Safe Creative Offers Stronger Registrations

Safe Creative Offers Stronger Registrations ImageYesterday, copyright non-repudiation service Safe Creative announced that they are changing the way that they perform registrations through their service in a bid to make the registrations stronger and more useful as evidence of copyright ownership.

The new system creates a two-fold registration for each work that’s uploaded through the system:

  1. A triple fingerprint of the work designed to ensure its integrity. This is done using MD5, SHA1 and SHA512 hashes.
  2. A certificate generated by an outside authority, one that is approved by the Spanish Ministry of Industry for the purpose of providing such evidence. The certificate is time stamped twice to ensure there are no errors and that the information is accurate.

Users will then be able to download both the registration evidence and the work from their Safe Creative account and it should provide much better support should a dispute over a work arise, especially if it does so in Spain or in the EU. Also, since the certificate is performed by a third party, it provides a guarantee that it will remain useful should Safe Creative close or that you decide to close your account.

However, the drawback of this is that, due to the increased cost of performing registrations, Safe Creative is now starting to limit free accounts to 10 registrations per month. Also, free users will not be able to download the full certificate and instead will have to sign up for either a premium or a pro account to have access to that information.

While the move is likely to upset many free users, it does put Safe Creative in a much stronger position to help its users and provide strong evidence that could be used in a legal dispute.

My Thoughts on the Move

Back in October, I talked about the service, which provides a very similar form of registration, one passed through a government-approved certificate authority.

The goal of these registrations is to make sure that the information collected by these non-repudiation services (file information, date, time, author, etc.) is of use in a court of law. In the United States, the only way to obtain this kind of evidence is through a U.S. Copyright Office (USCO) registration, which provides what is known as prima facie evidence of ownership. This, as with approved certificates, makes it so that someone trying to challenge your claim has to provide evidence capable of refuting the existing registration, giving you a great advantage in such a dispute.

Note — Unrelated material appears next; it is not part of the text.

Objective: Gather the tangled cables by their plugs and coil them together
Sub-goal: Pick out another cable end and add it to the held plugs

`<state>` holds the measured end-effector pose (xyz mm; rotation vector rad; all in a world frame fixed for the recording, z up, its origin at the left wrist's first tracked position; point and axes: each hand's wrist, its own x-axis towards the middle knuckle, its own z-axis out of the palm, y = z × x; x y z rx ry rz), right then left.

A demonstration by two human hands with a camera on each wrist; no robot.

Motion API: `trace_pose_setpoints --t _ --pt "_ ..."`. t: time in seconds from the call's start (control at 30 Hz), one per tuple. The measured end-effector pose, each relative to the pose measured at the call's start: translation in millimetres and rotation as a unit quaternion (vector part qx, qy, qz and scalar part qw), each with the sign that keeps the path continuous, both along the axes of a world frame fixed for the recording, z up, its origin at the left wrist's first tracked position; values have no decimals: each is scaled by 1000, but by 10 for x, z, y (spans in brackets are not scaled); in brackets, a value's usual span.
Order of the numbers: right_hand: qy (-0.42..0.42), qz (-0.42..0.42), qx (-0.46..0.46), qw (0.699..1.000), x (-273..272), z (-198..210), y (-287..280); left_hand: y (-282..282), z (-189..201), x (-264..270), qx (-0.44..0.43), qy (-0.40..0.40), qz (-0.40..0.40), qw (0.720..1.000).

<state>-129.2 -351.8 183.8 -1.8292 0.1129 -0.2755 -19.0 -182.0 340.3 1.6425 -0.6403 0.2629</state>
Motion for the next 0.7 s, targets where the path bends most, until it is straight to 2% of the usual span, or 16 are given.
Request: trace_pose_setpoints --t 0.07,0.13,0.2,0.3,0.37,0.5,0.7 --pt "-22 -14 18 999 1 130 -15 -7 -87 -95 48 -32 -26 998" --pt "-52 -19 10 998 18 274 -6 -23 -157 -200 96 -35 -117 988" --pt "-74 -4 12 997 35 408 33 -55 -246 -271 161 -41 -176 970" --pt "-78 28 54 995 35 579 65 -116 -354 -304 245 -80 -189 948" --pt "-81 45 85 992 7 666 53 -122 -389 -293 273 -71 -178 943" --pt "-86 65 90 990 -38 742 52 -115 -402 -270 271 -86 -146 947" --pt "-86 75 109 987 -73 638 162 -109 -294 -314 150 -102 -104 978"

That being said, Safe Creative’s prices, 36 Euros ($46) per year for a premium account for unlimited registrations, fares a lot better for rightsholders who register a large number of works. A 50 Euro ($64) package from only provides 200 registrations, an amount most active writers, photographers, etc. will go through well before a year is out.

However, since the U.S. Copyright Office is the only provider accepted in the U.S. for such evidence, this new service probably isn’t of much benefit to U.S.-based copyright holders. Those wanting or needing to go beyond the 10 registrations available in the free account may want to look at Myows as a good alternative. However those outside the U.S., in particular those in the EU, may well find Safe Creative’s service very compelling as it’s both cheaper and easier than four USCO registrations ($140 if filed electronically), which is what it would take to ensure nothing was registered past the three month window for ensuring complete protection of published works.

In short, bloggers and others just looking for a stop gap to help with the delay between USCO registrations or provide less-secure proof of ownership will, most likely, be frustrated by this move. But those who are looking for more serious protection of their work, in particular outside of the U.S., will likely gain a great deal from it.

Bottom Line

All in all, what’s happening with Safe Creative and other official registration services overseas is that they are democratizing the registration process. I had talked about something like this in 2009 as a way of fixing the woes of the U.S. Copyright Office. The idea was to “deputize” third parties to process copyright registrations to enable cheaper registrations, better service and quicker processing of claims.

These other countries are doing exactly that by giving official approval to certificate providers, which in turn use registration services to handle the processing of works. It’s interesting though because these solutions, which work very well overall, are coming from countries that had no registration system in place prior to the Web but saw the need to verify ownership of works online

It makes one wonder how different the U.S. Copyright Office would be if it were being constructed today…

Disclosure: I have done paid consulting for Safe Creative.